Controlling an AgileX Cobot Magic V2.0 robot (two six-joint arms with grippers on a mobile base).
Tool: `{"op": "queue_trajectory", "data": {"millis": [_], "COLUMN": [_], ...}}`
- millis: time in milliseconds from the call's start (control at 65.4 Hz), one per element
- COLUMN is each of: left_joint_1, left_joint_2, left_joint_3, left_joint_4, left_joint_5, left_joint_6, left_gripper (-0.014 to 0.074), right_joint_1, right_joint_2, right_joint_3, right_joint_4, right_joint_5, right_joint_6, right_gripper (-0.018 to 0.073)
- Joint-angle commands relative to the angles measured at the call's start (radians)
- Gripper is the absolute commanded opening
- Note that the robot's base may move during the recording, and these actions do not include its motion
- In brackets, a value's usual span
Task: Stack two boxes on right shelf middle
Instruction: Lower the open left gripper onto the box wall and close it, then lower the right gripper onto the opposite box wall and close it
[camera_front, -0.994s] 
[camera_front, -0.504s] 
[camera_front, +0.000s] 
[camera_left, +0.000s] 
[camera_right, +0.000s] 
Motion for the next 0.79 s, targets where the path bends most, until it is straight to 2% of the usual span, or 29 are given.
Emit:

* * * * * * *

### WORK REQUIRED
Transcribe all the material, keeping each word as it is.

### PROBLEM SOLUTION
Controlling an AgileX Cobot Magic V2.0 robot (two six-joint arms with grippers on a mobile base).
Tool: `{"op": "queue_trajectory", "data": {"millis": [_], "COLUMN": [_], ...}}`
- millis: time in milliseconds from the call's start (control at 65.4 Hz), one per element
- COLUMN is each of: left_joint_1, left_joint_2, left_joint_3, left_joint_4, left_joint_5, left_joint_6, left_gripper (-0.014 to 0.074), right_joint_1, right_joint_2, right_joint_3, right_joint_4, right_joint_5, right_joint_6, right_gripper (-0.018 to 0.073)
- Joint-angle commands relative to the angles measured at the call's start (radians)
- Gripper is the absolute commanded opening
- Note that the robot's base may move during the recording, and these actions do not include its motion
- In brackets, a value's usual span
Task: Stack two boxes on right shelf middle
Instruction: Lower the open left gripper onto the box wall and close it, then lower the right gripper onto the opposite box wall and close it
[camera_front, -0.994s] 
[camera_front, -0.504s] 
[camera_front, +0.000s] 
[camera_left, +0.000s] 
[camera_right, +0.000s] 
Motion for the next 0.79 s, targets where the path bends most, until it is straight to 2% of the usual span, or 29 are given.
Emit:

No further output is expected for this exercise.